**Extracted information:**
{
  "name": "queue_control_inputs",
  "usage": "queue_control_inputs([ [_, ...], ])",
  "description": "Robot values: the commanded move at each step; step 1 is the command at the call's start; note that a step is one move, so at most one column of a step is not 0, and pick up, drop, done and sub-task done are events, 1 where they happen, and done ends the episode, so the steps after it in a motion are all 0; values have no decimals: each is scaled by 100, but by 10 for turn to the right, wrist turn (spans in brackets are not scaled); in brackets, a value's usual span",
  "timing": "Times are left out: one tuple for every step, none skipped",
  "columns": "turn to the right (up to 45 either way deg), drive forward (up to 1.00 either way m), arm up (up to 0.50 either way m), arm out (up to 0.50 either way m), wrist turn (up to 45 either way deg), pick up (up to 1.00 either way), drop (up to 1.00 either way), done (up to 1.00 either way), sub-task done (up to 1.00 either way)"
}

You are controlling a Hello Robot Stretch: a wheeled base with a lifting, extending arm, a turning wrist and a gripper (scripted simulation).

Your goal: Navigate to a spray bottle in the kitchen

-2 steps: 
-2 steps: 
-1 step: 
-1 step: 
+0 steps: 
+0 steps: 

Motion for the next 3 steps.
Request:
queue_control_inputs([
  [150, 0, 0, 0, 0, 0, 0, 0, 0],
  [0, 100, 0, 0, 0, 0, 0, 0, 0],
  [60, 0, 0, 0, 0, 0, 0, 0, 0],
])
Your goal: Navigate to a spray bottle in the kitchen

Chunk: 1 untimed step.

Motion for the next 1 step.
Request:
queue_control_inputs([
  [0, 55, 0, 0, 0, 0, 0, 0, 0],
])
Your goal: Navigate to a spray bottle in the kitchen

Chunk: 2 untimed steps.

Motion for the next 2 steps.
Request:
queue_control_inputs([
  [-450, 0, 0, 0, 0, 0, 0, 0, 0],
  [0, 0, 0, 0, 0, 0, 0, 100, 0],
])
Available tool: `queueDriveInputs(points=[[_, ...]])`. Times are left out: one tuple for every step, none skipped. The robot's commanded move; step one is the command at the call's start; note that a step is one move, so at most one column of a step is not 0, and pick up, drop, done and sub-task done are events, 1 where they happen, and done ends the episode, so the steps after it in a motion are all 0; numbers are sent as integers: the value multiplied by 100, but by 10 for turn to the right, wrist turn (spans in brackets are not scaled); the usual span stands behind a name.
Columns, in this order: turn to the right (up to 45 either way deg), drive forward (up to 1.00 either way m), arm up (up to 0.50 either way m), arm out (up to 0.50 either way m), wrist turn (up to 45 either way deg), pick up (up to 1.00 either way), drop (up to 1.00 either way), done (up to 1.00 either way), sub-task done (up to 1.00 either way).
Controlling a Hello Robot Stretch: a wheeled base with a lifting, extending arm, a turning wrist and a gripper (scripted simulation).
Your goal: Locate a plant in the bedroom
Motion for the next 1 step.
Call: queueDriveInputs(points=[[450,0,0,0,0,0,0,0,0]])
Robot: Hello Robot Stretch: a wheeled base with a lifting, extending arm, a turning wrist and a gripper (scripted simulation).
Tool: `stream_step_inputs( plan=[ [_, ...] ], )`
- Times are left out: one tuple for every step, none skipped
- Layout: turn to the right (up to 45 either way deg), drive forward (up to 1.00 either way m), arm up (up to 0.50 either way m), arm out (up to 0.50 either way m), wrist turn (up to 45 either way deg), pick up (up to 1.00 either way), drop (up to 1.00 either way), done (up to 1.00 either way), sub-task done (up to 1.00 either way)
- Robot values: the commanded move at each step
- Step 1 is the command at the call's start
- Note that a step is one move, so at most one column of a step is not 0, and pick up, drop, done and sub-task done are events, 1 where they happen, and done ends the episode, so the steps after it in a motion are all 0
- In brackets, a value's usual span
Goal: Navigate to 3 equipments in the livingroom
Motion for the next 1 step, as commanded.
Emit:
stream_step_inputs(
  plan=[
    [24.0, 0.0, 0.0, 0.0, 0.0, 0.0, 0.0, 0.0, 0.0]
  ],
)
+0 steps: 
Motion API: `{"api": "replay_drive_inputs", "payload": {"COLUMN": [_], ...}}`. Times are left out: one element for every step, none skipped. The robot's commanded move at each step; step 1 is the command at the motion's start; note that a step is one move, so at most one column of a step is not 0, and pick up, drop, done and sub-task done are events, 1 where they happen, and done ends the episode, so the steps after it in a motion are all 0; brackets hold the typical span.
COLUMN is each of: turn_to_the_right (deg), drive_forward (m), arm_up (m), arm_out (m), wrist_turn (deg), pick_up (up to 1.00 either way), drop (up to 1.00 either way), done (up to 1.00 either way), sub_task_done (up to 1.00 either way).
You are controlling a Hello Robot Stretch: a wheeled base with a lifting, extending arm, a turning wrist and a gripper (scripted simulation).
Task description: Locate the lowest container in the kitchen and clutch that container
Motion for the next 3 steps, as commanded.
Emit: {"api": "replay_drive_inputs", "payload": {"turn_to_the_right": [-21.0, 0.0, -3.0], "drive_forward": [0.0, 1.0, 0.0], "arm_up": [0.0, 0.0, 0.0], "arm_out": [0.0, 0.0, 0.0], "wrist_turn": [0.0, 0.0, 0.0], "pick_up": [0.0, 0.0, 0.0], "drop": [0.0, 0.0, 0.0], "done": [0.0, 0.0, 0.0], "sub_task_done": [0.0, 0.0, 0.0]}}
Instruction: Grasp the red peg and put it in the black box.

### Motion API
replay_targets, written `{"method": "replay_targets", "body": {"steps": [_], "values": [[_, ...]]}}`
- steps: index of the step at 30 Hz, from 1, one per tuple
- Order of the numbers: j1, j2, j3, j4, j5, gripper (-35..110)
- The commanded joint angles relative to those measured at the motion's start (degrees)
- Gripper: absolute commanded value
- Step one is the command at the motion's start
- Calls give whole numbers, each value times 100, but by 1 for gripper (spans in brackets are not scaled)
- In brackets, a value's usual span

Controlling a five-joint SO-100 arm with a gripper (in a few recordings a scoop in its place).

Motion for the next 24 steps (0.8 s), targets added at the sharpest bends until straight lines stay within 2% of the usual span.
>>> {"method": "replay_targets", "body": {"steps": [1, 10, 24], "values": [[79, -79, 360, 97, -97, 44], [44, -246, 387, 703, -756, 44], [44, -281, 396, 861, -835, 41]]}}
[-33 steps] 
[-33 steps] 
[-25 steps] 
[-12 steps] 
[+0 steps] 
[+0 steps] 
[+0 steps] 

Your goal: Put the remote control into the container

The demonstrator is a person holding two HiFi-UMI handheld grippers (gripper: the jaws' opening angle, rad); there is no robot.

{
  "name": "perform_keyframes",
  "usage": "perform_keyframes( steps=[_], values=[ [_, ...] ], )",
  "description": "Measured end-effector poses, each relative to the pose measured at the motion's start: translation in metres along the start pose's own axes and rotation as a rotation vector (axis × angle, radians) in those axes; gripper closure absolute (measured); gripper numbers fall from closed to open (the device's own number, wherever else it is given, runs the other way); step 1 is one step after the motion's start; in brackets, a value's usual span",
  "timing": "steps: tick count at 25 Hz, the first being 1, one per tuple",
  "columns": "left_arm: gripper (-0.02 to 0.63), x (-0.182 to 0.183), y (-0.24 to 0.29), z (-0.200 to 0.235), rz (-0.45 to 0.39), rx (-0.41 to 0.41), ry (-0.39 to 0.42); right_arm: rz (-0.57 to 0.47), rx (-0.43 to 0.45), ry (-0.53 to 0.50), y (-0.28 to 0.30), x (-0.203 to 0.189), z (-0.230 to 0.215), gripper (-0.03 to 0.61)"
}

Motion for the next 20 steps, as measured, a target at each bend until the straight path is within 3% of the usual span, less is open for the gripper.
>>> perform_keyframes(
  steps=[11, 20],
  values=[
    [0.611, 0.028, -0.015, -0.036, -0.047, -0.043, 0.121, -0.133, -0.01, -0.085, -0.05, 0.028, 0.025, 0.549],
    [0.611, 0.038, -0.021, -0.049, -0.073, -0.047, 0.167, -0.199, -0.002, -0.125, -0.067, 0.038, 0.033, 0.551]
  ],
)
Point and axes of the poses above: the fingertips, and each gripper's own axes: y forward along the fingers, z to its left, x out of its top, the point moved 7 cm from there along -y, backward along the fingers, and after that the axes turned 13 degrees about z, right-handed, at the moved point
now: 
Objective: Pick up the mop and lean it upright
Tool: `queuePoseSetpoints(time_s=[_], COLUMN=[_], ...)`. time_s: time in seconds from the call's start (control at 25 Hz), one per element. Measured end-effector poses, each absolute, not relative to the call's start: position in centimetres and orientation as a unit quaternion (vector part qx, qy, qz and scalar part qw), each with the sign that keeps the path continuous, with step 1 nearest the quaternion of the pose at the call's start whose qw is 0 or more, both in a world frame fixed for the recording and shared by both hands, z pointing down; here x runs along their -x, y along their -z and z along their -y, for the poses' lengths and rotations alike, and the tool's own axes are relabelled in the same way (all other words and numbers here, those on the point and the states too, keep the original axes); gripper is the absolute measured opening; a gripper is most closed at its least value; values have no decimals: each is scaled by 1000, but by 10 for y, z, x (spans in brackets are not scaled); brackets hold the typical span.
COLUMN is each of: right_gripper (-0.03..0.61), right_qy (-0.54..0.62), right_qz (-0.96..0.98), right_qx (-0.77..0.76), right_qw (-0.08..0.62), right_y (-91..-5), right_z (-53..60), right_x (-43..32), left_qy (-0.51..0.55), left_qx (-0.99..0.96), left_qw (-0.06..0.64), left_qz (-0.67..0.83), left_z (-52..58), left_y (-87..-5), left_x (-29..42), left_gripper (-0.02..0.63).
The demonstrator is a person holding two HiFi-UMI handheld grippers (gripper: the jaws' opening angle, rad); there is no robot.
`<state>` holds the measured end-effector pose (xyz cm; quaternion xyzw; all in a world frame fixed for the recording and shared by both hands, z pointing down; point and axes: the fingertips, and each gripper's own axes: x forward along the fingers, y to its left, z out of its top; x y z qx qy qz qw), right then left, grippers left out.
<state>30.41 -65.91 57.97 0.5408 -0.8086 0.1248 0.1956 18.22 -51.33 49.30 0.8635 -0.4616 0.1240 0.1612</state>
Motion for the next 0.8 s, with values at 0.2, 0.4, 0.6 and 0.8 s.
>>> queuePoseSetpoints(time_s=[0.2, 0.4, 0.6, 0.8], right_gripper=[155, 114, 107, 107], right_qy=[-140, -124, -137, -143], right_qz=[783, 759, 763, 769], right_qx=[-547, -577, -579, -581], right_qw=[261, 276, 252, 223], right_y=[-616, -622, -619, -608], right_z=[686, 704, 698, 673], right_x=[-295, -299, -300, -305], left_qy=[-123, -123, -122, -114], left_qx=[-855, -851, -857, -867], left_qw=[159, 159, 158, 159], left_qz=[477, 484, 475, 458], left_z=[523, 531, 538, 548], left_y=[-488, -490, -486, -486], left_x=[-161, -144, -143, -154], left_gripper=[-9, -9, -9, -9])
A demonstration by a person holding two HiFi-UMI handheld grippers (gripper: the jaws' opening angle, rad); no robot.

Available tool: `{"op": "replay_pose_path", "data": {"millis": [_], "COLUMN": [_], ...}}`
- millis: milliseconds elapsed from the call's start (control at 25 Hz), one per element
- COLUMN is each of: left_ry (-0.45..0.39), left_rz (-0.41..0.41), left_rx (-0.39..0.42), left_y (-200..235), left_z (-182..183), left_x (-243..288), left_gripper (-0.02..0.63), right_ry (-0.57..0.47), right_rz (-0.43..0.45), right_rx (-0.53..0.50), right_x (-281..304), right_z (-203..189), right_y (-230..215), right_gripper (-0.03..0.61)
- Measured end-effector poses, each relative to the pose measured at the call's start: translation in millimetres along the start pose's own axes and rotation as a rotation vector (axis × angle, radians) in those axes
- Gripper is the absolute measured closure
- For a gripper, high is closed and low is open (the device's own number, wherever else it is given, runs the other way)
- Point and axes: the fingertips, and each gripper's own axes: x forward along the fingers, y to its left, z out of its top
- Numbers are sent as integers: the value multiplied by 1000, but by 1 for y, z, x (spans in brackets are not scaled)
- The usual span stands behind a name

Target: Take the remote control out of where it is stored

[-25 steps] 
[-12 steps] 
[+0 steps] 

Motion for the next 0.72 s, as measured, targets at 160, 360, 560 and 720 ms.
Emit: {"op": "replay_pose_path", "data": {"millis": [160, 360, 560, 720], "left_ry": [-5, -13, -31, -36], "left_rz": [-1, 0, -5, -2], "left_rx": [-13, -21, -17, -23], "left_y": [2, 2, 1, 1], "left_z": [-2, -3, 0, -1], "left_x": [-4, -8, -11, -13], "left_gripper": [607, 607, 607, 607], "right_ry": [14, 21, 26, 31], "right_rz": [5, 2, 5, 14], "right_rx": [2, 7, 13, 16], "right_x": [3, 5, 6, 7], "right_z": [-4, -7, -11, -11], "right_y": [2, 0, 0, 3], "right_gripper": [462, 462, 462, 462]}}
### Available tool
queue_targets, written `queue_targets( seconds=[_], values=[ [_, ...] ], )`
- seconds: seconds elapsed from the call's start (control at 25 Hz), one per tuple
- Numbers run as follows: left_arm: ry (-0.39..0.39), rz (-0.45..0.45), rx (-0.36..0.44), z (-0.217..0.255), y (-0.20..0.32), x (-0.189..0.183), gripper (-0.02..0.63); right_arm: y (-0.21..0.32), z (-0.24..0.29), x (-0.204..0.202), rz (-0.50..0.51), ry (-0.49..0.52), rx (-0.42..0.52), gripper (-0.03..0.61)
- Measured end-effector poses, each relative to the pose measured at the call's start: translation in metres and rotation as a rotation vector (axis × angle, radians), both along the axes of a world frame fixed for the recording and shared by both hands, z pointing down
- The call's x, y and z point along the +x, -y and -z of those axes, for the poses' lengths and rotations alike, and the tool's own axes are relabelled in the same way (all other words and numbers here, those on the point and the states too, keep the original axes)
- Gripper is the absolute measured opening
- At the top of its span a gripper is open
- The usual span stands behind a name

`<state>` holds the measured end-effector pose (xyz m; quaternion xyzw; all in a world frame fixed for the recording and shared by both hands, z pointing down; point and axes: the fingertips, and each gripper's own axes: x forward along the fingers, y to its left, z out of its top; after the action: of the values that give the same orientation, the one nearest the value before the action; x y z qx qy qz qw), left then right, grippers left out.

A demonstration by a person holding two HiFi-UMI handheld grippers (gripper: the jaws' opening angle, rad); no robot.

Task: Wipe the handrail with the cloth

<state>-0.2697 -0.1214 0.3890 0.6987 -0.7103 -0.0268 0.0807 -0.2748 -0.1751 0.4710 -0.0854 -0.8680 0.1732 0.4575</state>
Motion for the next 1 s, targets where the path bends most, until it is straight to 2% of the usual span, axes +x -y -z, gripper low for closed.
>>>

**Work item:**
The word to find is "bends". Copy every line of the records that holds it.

**Answer area:**
Motion for the next 24 steps (0.8 s), targets added at the sharpest bends until straight lines stay within 2% of the usual span.
Motion for the next 1 s, targets where the path bends most, until it is straight to 2% of the usual span, axes +x -y -z, gripper low for closed.

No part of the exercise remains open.